Culpabilité et traumatisme par Liliane Daligand (Tome 1, 5, 2013)

Liliane Daligand : Professeur de médecine légale, Université Lyon 1, psychiatre des hôpitaux, CHU de Lyon, expert près la cour d’appel de Lyon.

Article paru in Revue Francophone du Stress et du Trauma, 2001, 1(2), 99-101.

Résumé : L’action pénétrante du traumatisme précipite la victime dans un monde de sensations comme dans une chair primitive où seul le perceptif domine. La victime devient un moi pulsionnel sans surmoi, une chair sans mot. La voie de la jouissance, représentée toujours par les victimes comme le surgissement d’une mort inéluctable et totalisante, leur est ouverte. Rien ne les retient dans ce monde d’où elles vont glisser inexorablement vers la jouissance. Si la victime échappe à ce phénomène d’éclatement de l’être dont elle a peur depuis ses commencements, elle va devoir rétablir ses défenses les plus archaïques, le barrage le plus repérable, par l’appel à la faute entrevue dans la glissade jouissive. La reconstruction l’appelle à un surmoi qui, bien qu’angoissant et culpabilisant, freine l’enfouissement dans un monde inhumain. Le travail du soignant qui accueille les victimes n’est pas de déculpabiliser, ce qui reviendrait à lever un barrage, précipitant la victime dans les risques de néantisation et lui faisant, par perte de confiance, réticence à s’ouvrir à un autre.

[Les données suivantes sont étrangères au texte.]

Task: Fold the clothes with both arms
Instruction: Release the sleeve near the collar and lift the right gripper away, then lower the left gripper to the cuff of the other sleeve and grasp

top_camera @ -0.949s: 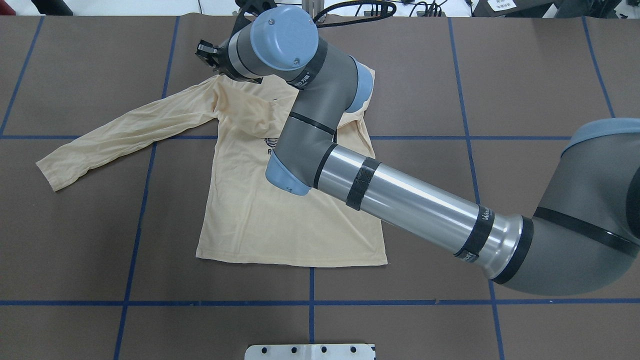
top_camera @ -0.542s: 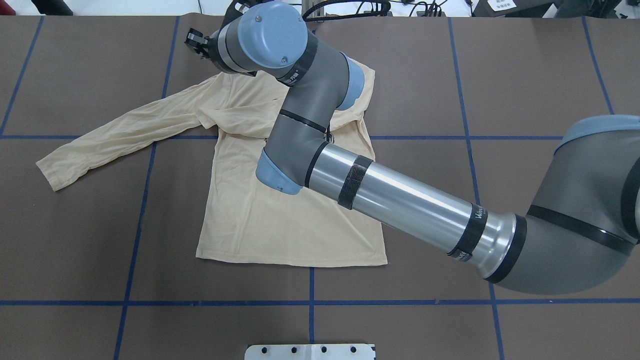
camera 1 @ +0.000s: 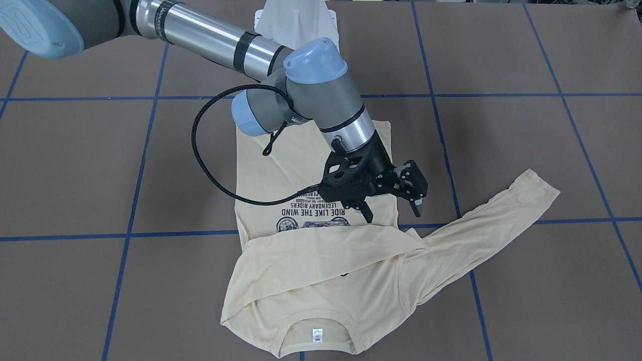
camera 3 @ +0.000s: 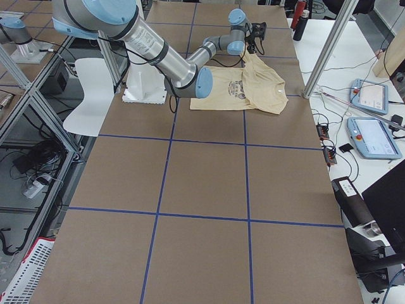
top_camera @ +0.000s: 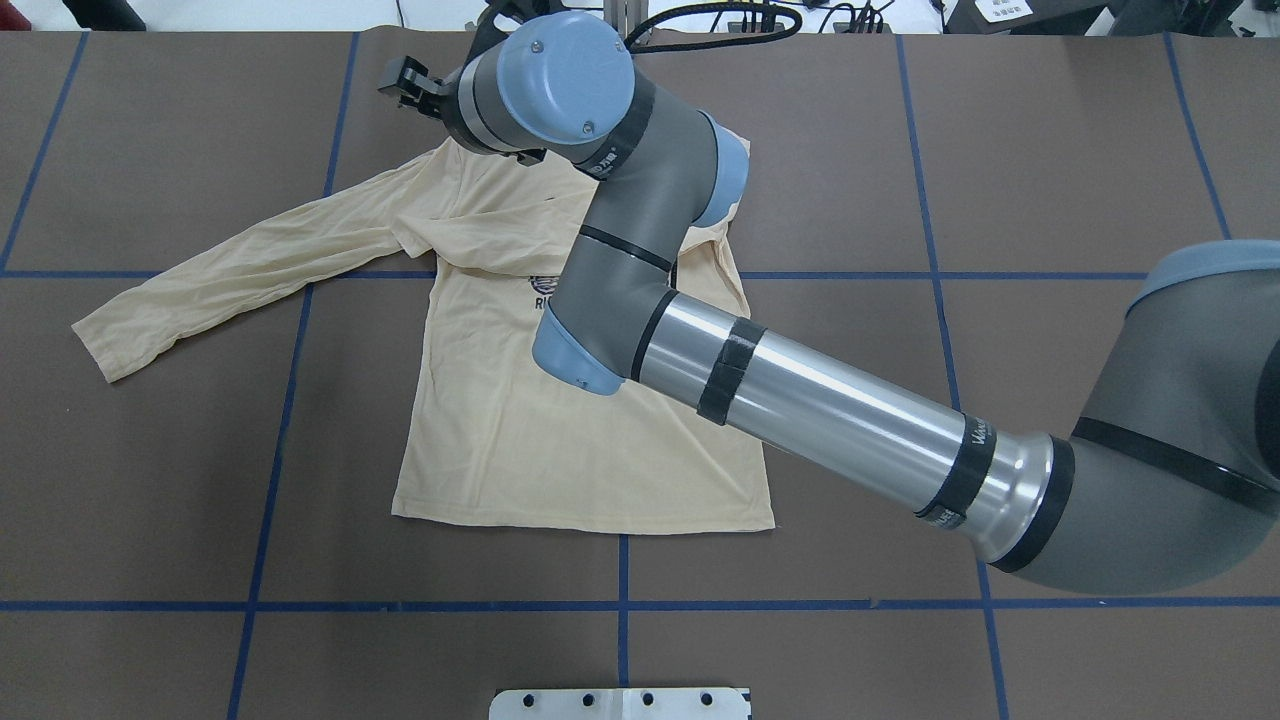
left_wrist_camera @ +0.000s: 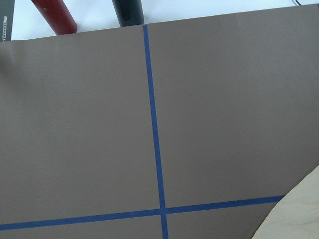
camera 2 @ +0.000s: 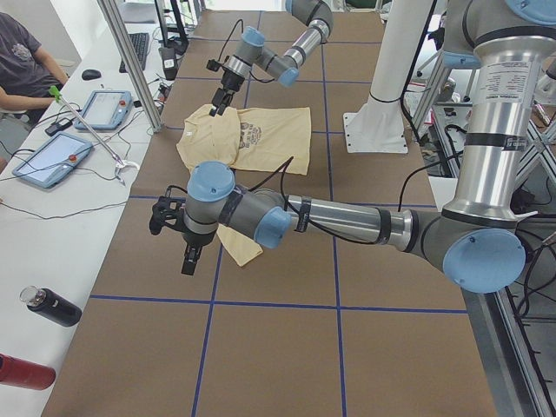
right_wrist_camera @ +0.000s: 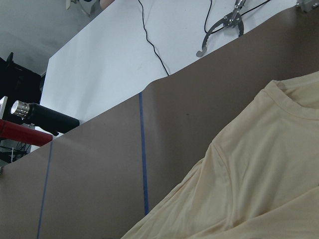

Abstract : Guilt and traumatism
The penetrating action of the traumatism plunges the victim into a world of sensations as if in a primeval flesh where only perception dominates. The victim becomes an ego of impulses without superego, a word-less flesh. The way to “jouissance”, always presented by victims as an upthrow of an unrelenting and total death, is open to them. Nothing keeps them back in this world from where they will slide unrelentingly towards “jouissance”. If the victim escapes from this phenomenon of exploding being which s/he has been, afraid of since its beginning, s/he will have to re-establish her/his most archaic defenses, the most recognizable dam, by calling upon fault s/he has caught a glimpse of in the slide into “jouissance”. The reconstruction calls him or her to a superego which although distressing and guilt provoking, slows down the burying in an inhumane world. The healing task of those who receive the victims is not to undo or lift the feeling of guilt, which would lead to lifting of a dam, plunging the victim into the risks of annihilation and causing, through a loss of confidence, a reticence to open up to another person.